- Your assignment
As you print the data below, keep every line exactly as it is and leave the images behind.

Start of Available data

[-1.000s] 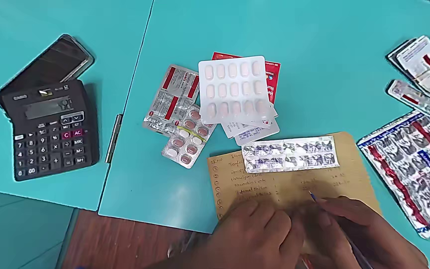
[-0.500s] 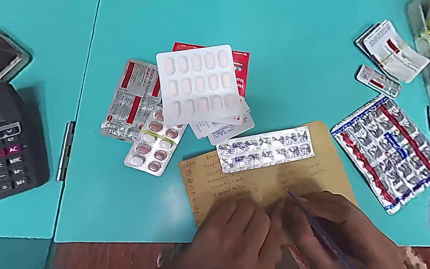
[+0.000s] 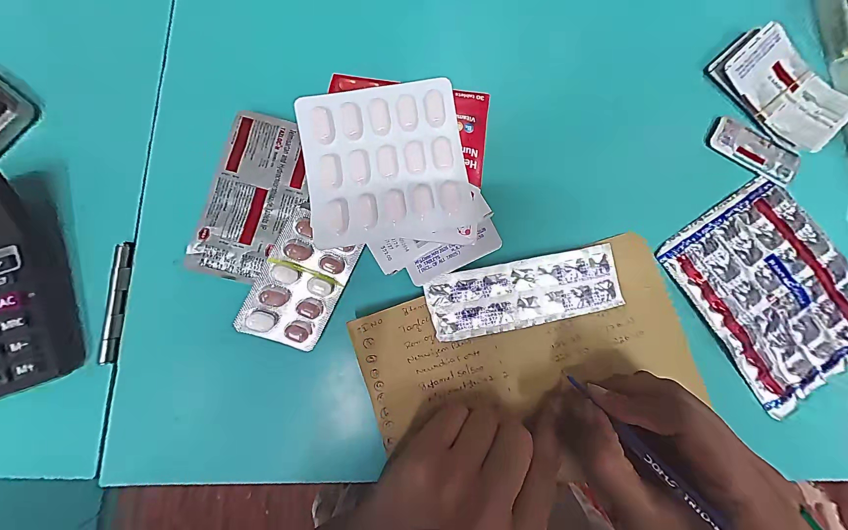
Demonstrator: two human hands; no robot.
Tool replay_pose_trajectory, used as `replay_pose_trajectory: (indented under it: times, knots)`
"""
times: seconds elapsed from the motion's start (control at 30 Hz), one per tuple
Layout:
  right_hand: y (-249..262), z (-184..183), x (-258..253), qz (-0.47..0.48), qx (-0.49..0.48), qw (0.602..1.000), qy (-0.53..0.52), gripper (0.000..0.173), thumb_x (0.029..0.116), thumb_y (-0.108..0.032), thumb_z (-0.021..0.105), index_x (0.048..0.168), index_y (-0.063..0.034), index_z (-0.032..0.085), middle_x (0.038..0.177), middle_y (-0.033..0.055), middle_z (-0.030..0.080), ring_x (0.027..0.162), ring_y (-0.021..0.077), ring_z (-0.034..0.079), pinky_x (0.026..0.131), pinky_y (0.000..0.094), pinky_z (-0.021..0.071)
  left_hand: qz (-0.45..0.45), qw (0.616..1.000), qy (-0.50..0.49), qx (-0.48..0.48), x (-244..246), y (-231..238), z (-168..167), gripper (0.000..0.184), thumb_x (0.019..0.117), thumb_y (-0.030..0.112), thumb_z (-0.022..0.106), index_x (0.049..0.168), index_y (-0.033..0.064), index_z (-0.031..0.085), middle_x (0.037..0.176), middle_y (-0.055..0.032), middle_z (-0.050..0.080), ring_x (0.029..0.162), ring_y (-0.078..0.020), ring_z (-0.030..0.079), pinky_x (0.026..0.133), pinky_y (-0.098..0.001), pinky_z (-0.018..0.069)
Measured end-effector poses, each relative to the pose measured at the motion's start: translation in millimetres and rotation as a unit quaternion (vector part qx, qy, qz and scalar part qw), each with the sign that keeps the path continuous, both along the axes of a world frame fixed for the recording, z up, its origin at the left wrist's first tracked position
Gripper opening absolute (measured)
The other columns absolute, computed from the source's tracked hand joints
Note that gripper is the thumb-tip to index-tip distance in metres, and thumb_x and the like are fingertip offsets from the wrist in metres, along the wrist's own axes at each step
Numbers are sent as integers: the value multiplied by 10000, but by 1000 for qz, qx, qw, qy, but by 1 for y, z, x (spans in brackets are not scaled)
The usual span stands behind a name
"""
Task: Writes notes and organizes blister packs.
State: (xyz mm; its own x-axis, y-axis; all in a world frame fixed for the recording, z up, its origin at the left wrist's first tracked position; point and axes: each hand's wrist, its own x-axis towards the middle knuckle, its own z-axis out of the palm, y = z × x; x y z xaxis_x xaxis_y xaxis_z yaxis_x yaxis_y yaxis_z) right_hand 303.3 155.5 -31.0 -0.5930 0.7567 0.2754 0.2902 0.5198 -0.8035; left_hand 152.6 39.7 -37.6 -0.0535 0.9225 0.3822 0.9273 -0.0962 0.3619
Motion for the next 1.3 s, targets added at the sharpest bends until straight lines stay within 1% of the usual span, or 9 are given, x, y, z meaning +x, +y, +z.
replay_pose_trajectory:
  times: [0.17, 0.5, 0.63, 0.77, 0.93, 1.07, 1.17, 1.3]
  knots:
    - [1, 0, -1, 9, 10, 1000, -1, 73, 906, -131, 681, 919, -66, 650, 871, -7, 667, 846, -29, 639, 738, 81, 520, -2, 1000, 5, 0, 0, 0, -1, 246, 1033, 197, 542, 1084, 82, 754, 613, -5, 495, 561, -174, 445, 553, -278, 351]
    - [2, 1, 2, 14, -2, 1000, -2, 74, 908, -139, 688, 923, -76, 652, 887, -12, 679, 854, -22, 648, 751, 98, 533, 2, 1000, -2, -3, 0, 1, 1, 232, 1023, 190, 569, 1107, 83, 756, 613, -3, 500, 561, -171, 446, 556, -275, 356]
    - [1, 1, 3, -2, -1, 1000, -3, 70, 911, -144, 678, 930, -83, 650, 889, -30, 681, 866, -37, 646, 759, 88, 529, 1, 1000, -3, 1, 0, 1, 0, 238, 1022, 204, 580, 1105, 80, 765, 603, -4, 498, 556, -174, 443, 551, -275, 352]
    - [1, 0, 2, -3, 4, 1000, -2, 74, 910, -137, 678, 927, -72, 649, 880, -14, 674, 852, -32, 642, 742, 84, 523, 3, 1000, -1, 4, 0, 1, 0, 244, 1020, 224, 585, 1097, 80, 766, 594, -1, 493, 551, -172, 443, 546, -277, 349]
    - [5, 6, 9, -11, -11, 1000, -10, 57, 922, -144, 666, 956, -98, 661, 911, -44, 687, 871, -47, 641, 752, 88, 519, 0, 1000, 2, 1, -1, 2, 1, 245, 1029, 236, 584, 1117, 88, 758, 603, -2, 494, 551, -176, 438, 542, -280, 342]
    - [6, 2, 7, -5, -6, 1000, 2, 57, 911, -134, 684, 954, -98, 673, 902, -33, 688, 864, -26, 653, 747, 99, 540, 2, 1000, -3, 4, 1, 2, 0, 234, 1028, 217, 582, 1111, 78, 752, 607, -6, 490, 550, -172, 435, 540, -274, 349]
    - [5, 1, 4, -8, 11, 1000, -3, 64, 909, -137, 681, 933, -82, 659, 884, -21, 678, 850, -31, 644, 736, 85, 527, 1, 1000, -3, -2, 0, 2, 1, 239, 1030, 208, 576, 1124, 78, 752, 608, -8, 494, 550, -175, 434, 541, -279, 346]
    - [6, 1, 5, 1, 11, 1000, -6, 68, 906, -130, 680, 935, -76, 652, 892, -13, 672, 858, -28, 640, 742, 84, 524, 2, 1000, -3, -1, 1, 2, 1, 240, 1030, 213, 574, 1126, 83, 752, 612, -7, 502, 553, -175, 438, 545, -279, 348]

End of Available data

- Response
[-1.000s] 
[-0.500s] 
[+0.000s] 
Demonstrator: two human hands; no robot.
Tool replay_pose_trajectory, used as `replay_pose_trajectory: (indented under it: times, knots)`
"""
times: seconds elapsed from the motion's start (control at 30 Hz), one per tuple
Layout:
  right_hand: y (-249..262), z (-184..183), x (-258..253), qz (-0.47..0.48), qx (-0.49..0.48), qw (0.602..1.000), qy (-0.53..0.52), gripper (0.000..0.173), thumb_x (0.029..0.116), thumb_y (-0.108..0.032), thumb_z (-0.021..0.105), index_x (0.048..0.168), index_y (-0.063..0.034), index_z (-0.032..0.085), middle_x (0.038..0.177), middle_y (-0.033..0.055), middle_z (-0.030..0.080), ring_x (0.027..0.162), ring_y (-0.021..0.077), ring_z (-0.034..0.079), pinky_x (0.026..0.131), pinky_y (0.000..0.094), pinky_z (-0.021..0.071)
  left_hand: qz (-0.45..0.45), qw (0.616..1.000), qy (-0.50..0.49), qx (-0.48..0.48), x (-244..246), y (-231..238), z (-168..167), gripper (0.000..0.184), thumb_x (0.019..0.117), thumb_y (-0.030..0.112), thumb_z (-0.022..0.106), index_x (0.049..0.168), index_y (-0.033..0.064), index_z (-0.031..0.085), middle_x (0.037..0.176), middle_y (-0.055..0.032), middle_z (-0.050..0.080), ring_x (0.029..0.162), ring_y (-0.078..0.020), ring_z (-0.030..0.079), pinky_x (0.026..0.133), pinky_y (-0.098..0.001), pinky_z (-0.018..0.069)
Measured end-effector poses, each relative to the pose measured at the motion's start: translation in millimetres and rotation as a unit quaternion (vector part qx, qy, qz and scalar part qw), each with the sign that keeps the path continuous, both along the axes of a world frame fixed for the recording, z up, its origin at the left wrist's first tracked position
Gripper opening absolute (measured)
The other columns absolute, computed from the source's tracked hand joints
Note that gripper is the thumb-tip to index-tip distance in metres, and thumb_x and the like are fingertip offsets from the wrist in metres, along the wrist's own axes at each step
Numbers are sent as integers: the value multiplied by 10000, but by 1000 for qz, qx, qw, qy, but by 1 for y, z, x (spans in brackets are not scaled)
The usual span stands behind a name
"""
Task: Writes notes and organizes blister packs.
State: (xyz mm; its own x-axis, y-axis; all in a world frame fixed for the recording, z up, its origin at the left wrist's first tracked position; point and axes: each hand's wrist, its own x-axis towards the middle knuckle, its own z-axis out of the palm, y = z × x; x y z xaxis_x xaxis_y xaxis_z yaxis_x yaxis_y yaxis_z) right_hand 303.3 155.5 -31.0 -0.5930 0.7567 0.2754 0.2902 0.5198 -0.8035; left_hand 152.6 39.7 -37.6 -0.0535 0.9225 0.3822 0.9273 -0.0962 0.3619
Motion for the next 1.3 s, targets added at the sharpest bends until straight lines stay within 1% of the usual span, or 9 are given, x, y, z meaning +x, +y, +z.
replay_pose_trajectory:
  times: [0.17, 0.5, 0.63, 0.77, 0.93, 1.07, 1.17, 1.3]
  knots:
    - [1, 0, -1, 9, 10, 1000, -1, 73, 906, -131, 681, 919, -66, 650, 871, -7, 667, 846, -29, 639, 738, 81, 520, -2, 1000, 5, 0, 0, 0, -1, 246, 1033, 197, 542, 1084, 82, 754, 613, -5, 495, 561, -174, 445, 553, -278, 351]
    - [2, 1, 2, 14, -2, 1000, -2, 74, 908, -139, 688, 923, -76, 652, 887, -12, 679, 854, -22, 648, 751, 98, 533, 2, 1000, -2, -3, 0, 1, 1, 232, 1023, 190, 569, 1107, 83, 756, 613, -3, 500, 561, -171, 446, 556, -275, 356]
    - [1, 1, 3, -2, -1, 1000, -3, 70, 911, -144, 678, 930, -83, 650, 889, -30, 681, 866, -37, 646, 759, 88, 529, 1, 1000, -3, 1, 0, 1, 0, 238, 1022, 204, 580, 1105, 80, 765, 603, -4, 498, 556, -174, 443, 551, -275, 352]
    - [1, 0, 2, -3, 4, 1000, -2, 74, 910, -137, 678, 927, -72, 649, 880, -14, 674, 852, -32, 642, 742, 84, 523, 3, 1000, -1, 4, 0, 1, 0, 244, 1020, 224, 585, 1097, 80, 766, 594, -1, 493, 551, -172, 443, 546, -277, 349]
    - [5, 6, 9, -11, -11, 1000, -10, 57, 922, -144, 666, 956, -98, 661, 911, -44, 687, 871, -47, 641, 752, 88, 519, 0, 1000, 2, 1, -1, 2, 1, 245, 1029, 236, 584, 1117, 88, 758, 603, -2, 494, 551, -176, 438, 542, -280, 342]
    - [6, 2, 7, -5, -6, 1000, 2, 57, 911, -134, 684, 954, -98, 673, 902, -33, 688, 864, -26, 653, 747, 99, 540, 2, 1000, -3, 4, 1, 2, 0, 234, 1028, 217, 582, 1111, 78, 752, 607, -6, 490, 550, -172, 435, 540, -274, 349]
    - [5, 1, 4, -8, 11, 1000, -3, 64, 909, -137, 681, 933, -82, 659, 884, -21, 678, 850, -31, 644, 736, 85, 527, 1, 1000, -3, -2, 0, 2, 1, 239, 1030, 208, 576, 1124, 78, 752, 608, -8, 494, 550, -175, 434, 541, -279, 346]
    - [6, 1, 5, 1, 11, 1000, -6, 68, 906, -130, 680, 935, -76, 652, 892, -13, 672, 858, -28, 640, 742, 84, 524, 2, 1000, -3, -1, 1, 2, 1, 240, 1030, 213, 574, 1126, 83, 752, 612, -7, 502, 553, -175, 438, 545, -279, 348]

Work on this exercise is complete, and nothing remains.